The UN itself is nothing but a posh club for lucky and well-connected government bureaucrats who get to hang out, palaver, and play big shot all day on their expense accounts. If anything productive gets done, it’s at 10, or 100, times the cost it would be in the free market.
The IMF’s web site says it’s “an organization of 187 countries, working to foster global monetary cooperation, secure financial stability, facilitate international trade, promote high employment and sustainable economic growth, and reduce poverty around the world.” In practice, that means the money pooled by the IMF is used to assist member countries to manage their economies and their currencies. It’s a sort of cross between an investment bank and a consulting firm.
L: That doesn’t sound too evil, on its face.

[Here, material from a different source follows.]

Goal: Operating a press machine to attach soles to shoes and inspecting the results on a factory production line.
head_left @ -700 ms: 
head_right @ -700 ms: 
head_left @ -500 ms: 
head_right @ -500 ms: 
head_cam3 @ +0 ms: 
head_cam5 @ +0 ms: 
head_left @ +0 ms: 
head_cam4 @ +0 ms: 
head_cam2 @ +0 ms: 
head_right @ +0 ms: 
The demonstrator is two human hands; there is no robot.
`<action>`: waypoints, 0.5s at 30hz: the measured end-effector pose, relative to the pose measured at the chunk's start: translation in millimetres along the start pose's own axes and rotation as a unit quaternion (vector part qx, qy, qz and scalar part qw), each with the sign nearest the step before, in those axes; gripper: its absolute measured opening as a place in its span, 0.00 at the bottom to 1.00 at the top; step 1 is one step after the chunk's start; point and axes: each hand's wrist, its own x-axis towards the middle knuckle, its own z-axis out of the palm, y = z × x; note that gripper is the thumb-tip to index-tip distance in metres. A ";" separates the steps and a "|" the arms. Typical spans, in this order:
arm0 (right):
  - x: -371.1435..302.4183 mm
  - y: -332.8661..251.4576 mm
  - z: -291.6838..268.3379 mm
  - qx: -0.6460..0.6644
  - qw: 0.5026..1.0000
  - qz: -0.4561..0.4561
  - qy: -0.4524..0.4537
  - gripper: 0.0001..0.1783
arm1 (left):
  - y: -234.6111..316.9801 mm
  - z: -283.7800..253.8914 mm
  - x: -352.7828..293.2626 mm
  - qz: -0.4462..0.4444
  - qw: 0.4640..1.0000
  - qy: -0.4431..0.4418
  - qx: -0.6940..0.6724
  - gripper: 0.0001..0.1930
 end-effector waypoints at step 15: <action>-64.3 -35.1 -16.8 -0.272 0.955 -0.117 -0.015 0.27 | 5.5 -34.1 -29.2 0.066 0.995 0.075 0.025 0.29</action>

Doug: No, but it’s an economic consulting firm run by a bunch of communists, socialists, and fascists. Only an idiot would ever welcome their advice. The advice they give seems to be useful at times, but only by accident, such as when they tell governments to cut deficit spending. Their economists are all very conventional political hacks, anxious to try out their nostrums on desperate little backwaters. In the ‘50s, ‘60s, and ‘70s that amounted to having them set up huge bureaucracies to “manage” their economies.
Since the ‘80s, the privatization of state enterprises has been fashionable – and that’s a good thing. But the reason the IMF liked it had little to do with sound economic thinking, so much as the realization it would result in more tax revenue for the state. Plus, the enterprises were always given to well-connected friends, which made it easy for kleptocrats to steal not just millions, but billions.
They also spend a lot of time telling governments how to “manage” their intrinsically worthless paper currencies – raise interest rates, or cut interest rates, or implement other monetarist interventions…
L: Such as have worked so well for Ben Bernanke?
Doug: As well as Gideon Gono, Chairman of the Zimbabwe central bank. Again, to be clear, sometimes their advice makes business sense. It almost has to from time to time, just because of the law of large numbers. But improving the economy isn’t the goal, so much as propping up and strengthening the existing government and the general status quo.
It’s as if they never looked at what happened with Hong Kong since WWII. The place was a barren rock, with no capital assets except a good harbor, and was populated by poor, ignorant Chinese refugees. Hong Kong now has a per-capita wealth about that of the U.S. – and it achieved that with zero advice or help from the IMF. It did it exclusively through having an almost unregulated free market and very low taxes.